Ein offener Krieg zwischen Iran und Israel ist ausgeblieben – auch weil viele Iraner keine Feindschaft gegen Israel hegen, sagt der iranische Historiker Arash Azizi.

Irans Regime ist stolz auf sein Raketenarsenal: ein Passant vor einem kriegerischen Banner in Teheran, 19. April Foto: Vahid Salemi/ap
Jannis Hagmann
Interview von Jannis Hagmann

taz: Herr Azizi, sind wir nach den gegenseitigen Angriffe Irans und Israels wieder zurück beim alten Schattenkrieg zwischen den beiden Ländern?

Arash Azizi: In gewisser Weise ja. Israels Angriff auf Isfahan ähnelte stark den Aktionen der Vergangenheit. Er war sogar deutlich weniger umfangreich als etwa der Angriff auf (die Atomanlage) Natans vor ein paar Jahren. Und Iran hat seinerseits deutlich gemacht, dass er nicht darauf reagieren will. Dennoch hat Iran mit seinem Angriff auf Israel eine Grenze überschritten. Und diesen Geist können wir nicht zurück in die Flasche stecken. Iran hat nicht geblufft, sondern war wirklich bereit, Israel direkt anzugreifen.

Wie hat die iranische Öffentlichkeit auf die Kriegsgefahr reagiert?

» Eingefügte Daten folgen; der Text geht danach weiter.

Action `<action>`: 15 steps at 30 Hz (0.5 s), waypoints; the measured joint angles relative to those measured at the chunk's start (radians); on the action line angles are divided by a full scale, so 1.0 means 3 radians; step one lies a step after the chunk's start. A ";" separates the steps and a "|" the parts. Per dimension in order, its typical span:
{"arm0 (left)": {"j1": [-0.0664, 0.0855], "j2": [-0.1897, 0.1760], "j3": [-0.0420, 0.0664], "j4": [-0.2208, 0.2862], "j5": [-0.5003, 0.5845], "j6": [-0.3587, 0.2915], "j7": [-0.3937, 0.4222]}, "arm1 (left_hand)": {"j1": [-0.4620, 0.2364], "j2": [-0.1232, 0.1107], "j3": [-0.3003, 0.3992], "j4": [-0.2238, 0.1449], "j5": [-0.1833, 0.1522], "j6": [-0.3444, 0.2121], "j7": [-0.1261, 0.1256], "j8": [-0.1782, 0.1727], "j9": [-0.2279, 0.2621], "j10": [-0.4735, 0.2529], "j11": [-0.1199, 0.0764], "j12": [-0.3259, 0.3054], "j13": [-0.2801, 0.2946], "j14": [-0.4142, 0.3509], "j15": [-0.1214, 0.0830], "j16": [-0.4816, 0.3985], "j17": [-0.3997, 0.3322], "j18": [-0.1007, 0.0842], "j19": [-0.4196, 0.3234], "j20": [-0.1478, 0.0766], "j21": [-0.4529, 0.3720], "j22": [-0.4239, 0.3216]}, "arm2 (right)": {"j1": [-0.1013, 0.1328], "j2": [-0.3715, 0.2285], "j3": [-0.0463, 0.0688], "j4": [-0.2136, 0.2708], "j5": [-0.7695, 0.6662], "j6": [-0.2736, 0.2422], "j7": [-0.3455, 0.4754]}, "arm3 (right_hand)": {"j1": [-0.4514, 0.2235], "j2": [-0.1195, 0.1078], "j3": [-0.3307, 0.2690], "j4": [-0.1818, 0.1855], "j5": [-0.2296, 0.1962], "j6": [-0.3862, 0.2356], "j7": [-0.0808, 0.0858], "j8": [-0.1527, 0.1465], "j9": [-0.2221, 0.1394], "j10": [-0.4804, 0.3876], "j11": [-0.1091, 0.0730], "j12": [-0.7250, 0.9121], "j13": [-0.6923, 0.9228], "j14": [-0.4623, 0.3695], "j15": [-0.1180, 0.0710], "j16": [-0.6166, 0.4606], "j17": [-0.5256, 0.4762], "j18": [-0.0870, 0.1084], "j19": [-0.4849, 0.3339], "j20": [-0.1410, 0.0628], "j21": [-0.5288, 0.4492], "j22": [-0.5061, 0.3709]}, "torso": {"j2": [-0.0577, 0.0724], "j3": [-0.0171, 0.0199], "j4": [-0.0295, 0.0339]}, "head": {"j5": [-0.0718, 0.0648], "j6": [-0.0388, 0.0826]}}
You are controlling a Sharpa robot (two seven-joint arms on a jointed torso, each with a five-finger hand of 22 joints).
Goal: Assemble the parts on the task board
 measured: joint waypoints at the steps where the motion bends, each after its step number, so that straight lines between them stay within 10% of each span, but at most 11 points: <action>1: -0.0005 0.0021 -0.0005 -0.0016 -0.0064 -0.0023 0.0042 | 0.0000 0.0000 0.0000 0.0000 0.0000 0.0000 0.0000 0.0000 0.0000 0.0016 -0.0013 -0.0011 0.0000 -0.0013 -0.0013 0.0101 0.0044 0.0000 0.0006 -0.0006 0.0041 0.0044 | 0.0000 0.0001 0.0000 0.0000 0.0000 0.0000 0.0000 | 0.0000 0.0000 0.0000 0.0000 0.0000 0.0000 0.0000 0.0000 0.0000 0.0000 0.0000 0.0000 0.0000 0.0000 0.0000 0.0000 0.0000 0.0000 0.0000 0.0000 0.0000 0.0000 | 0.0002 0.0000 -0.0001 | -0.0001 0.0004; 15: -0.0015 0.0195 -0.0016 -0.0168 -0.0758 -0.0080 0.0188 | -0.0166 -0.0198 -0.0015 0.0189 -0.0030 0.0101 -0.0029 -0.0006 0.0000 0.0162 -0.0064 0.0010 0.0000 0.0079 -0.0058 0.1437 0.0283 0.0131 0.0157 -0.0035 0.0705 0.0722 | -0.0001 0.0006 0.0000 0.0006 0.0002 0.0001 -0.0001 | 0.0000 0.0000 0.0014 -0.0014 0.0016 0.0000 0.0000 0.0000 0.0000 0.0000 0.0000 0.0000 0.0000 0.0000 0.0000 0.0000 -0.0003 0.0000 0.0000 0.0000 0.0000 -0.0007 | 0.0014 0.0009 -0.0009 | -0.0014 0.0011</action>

Der größte Teil ist nicht an einem Krieg interessiert. Wegen der brachliegenden Wirtschaft und der politischen und sozialen Unterdrückung sind die Leute erschöpft. Die Vorstellung, dass ein Krieg hinzukommt, ist für viele schrecklich. Nach dem israelischen Angriff auf Isfahan gab es einen Seufzer der Erleichterung, weil klar war, dass es nicht unmittelbar zum Krieg kommt.

Im Interview: Arash Azizi

36, ist ein iranischer Historiker. Er verließ das Land 2008 und lehrt derzeit an der Clemson University in den USA. Zuletzt erschien von ihm das Buch „Was die Iraner wollen: Frauen, Leben, Freiheit“

Und die anderen Teile der Bevölkerung?

Manche haben sich über den Angriff auf Israel am 13. April gefreut. Zum einen ist da eine sehr kleine Minderheit, die das Regime unterstützt, 10 bis 15 Prozent. Zum anderen gibt es aber auch außerhalb dieser Gruppe Leute, die der Meinung waren, dass Iran auf den Angriff auf sein Konsulat (in Damaskus am 1. April; Anm. d. Red.) reagieren musste. Aber ich denke, dass sogar diese Leute keine Konfrontation mit Israel suchen.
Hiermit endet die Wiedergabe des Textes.